The output should be every line below that includes the word "camera".

---------- Given records

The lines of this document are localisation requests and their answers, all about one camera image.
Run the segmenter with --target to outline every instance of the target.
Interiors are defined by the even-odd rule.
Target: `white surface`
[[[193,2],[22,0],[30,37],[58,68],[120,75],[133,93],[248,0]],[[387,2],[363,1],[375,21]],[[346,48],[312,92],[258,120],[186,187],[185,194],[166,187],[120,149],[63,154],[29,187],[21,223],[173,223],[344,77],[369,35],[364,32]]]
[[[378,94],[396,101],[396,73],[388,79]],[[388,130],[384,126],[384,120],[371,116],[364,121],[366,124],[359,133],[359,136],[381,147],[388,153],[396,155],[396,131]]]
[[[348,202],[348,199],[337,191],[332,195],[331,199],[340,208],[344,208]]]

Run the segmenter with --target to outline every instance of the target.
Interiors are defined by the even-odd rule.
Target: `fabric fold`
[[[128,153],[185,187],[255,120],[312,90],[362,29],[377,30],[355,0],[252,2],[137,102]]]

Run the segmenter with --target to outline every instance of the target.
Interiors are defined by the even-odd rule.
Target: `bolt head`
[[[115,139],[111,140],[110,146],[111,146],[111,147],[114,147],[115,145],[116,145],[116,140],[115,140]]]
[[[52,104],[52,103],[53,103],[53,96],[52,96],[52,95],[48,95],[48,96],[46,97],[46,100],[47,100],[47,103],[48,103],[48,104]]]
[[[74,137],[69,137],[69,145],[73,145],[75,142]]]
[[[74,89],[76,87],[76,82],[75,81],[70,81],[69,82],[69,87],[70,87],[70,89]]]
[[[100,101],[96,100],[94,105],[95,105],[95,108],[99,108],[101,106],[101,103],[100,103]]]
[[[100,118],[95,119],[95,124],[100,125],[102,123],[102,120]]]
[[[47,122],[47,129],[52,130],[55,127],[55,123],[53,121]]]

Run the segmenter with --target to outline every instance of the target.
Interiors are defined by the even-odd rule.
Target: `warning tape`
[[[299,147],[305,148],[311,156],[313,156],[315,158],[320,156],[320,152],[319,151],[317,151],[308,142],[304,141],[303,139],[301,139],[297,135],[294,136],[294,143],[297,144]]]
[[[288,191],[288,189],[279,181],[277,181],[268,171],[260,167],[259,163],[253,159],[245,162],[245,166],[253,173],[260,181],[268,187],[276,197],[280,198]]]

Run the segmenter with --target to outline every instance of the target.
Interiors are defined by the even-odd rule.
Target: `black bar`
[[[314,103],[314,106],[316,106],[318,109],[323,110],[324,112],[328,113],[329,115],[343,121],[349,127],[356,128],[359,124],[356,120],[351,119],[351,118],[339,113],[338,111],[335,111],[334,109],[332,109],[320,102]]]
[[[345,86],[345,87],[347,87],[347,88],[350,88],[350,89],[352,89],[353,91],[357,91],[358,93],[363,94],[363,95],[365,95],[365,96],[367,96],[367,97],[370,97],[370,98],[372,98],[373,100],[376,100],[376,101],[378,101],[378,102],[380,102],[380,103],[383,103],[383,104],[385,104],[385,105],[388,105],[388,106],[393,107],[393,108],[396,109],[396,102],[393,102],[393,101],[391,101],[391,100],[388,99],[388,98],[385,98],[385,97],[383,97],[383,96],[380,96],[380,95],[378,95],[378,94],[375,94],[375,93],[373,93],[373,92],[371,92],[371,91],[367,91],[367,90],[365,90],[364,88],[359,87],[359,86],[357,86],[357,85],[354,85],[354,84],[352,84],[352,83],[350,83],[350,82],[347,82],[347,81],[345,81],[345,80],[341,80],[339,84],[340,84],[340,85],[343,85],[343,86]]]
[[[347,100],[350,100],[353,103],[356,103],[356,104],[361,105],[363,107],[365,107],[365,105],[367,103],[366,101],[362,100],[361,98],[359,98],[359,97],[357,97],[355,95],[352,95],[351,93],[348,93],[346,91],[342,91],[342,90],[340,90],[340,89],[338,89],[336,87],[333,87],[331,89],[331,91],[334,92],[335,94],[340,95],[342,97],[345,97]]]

--------------------
---------- Given records

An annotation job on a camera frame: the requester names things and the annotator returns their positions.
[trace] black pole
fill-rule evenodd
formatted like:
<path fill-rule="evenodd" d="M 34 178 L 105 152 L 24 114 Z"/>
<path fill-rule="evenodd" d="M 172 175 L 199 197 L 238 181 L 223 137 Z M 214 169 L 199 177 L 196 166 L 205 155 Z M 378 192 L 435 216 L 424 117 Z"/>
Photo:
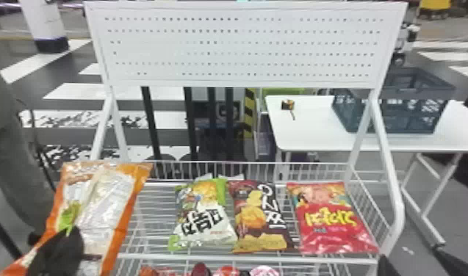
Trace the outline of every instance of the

--------------------
---------- Given records

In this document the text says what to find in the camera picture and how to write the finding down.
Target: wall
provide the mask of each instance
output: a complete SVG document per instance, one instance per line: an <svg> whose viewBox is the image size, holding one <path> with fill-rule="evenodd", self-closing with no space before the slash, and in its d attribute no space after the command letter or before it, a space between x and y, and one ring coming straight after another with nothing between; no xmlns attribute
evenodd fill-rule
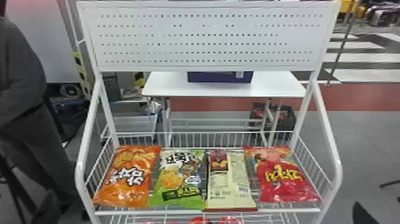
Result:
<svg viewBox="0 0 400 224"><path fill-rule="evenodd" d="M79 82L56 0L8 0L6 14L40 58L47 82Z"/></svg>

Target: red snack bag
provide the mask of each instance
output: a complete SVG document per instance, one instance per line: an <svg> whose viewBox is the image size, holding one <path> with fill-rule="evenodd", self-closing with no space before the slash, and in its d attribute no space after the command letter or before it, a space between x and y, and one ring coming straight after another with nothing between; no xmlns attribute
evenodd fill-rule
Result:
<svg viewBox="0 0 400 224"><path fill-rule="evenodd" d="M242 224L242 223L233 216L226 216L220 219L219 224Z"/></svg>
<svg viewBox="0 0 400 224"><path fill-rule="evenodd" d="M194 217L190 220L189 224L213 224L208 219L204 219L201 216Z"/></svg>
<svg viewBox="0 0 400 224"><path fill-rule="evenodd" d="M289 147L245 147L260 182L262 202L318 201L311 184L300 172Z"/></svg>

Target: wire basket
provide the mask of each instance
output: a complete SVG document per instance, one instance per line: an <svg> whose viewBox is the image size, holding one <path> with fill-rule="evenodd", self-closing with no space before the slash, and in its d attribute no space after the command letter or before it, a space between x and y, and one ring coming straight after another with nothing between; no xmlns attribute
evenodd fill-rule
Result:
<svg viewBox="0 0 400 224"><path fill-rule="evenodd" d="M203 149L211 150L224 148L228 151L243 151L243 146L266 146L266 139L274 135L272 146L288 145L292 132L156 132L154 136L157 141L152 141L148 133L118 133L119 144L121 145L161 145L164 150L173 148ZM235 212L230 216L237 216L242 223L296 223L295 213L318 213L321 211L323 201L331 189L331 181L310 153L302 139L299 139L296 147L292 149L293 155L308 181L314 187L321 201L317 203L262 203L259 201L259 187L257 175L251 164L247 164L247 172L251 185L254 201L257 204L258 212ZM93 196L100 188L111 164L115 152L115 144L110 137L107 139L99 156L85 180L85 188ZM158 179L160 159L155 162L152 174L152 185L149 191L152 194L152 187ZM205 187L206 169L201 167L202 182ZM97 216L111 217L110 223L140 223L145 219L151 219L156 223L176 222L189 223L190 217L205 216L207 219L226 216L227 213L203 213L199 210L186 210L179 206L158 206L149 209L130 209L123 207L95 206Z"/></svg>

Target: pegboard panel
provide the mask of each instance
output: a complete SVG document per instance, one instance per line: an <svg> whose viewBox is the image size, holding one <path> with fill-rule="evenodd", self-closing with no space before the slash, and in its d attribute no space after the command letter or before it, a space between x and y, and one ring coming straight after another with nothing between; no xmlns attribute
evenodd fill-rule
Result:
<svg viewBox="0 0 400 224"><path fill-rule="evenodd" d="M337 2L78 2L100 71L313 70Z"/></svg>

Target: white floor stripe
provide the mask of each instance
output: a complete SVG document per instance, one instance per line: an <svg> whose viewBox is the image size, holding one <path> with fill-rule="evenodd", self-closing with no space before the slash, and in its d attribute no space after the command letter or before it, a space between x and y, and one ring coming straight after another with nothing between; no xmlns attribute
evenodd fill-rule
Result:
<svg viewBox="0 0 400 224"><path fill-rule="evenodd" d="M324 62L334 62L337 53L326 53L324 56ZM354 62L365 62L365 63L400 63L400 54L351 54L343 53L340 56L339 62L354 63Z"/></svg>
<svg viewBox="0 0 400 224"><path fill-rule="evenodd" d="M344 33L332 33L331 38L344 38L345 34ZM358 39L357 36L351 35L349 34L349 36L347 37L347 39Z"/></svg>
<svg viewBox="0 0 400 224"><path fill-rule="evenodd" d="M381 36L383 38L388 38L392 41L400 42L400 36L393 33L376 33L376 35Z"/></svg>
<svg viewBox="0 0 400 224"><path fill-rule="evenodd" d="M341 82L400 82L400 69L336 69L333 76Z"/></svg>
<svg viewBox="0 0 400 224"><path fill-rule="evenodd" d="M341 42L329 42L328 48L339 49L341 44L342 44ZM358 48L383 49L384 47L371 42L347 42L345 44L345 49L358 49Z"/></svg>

--------------------

- [Problem solution]
The lines of this document are localisation requests and their answers, all about one camera image.
An annotation job on a camera frame: the requester names things and the annotator returns their positions.
In this document the text says what to find in the camera picture and how to write the finding down.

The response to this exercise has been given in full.